The holidays are upon us, and many of us are overcome with great sadness when we remember the loved ones who will not be with us this Christmas of 2012. For those who have lost a child, this may be the first Christmas without that precious family member, and some find making merry almost a mockery of their grief and loss. An acquaintance of ours wouldn’t celebrate the holidays for years after she lost her beautiful teenage daughter to cancer. While I respect her right to decide how she was best able to cope, it’s not a way I’d personally recommend to deal with a loss.

Too often grief can become so singularly focused and all-consuming we cut off our remaining loved ones, including our surviving children or spouse of those closest to us. The rituals of the holidays are not meant to be painful reminders of formers joys. Those ageless traditions can help us reclaim the good times, the joyful memories, if we let them. I could actually imagine my mother checking in on me that first Christmas she was gone to make sure I was carrying on as she would expect me to do, caring for her loved ones in the way she would have done if she could have.

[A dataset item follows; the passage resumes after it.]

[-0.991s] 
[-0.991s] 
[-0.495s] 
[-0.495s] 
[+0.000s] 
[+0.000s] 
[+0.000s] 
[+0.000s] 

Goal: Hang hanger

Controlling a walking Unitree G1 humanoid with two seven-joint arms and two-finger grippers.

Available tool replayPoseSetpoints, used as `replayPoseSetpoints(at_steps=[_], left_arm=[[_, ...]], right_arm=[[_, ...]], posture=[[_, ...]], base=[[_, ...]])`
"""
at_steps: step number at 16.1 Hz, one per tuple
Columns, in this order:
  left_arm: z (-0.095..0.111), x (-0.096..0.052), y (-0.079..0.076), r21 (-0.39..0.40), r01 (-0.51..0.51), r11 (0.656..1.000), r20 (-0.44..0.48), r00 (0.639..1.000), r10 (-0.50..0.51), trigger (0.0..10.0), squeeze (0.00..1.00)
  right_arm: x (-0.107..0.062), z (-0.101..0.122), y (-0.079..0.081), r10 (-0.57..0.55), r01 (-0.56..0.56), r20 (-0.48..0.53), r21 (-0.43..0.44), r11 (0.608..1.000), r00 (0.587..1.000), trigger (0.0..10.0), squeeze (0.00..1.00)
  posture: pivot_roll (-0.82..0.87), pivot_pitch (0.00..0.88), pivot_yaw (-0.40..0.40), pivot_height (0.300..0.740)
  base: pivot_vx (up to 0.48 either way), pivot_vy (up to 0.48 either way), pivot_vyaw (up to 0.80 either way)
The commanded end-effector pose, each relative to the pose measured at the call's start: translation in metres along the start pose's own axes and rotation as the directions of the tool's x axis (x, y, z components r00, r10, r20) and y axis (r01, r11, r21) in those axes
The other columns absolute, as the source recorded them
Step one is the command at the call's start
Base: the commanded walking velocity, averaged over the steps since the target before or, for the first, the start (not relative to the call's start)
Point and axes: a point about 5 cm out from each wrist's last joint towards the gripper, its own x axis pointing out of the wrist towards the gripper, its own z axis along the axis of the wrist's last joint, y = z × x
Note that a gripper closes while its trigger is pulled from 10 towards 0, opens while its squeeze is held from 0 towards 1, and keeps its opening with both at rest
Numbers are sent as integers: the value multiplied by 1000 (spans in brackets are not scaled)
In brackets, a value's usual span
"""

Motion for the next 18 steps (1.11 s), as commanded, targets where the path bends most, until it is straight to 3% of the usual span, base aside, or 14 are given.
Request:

Hunter was four years old when our neurosurgeon confirmed that his brain tumor was definitely growing, and that he was going to need cancer treatment. That year when I put up our tree it actually became paramount to me to maintain the normalcy of the holiday season, to continue those traditions my mother had passed on to me, from decking the halls to baking homemade sugar cookies to having as many family members as could make it to a large family gathering for a meal. There was a personal comfort in transforming our personal space to reflect the holiday season, in attending church together, in singing the traditional Christmas carols.

Christmas is about love, about God loving all us so much that he sent his son as a tiny little baby into this world to redeem it. There is no greater love than that. Let’s find a way to celebrate that with joy. When we wake up to a crayon-filled sunrise, we reaffirm the birth of a new day, and that we have the breath, the sight, the heart to embrace it. We, the survivors, we need to commemorate our loved ones, their memory by living to the fullest the life they held so dear, the life they did embrace so joyfully.

Invite somebody lonely to your house for the holidays. Buy a Christmas gift for a child who won’t have much Christmas if you don’t. Take a couple of plates of sugar cookies to the closest nursing home. Help make Christmas dinner for those who would otherwise have none at the nearest homeless shelter. Count your many blessings and find a way to pass it on. That’s truly what your loved ones would want, because they’ve discovered the real meaning of Christ’s love.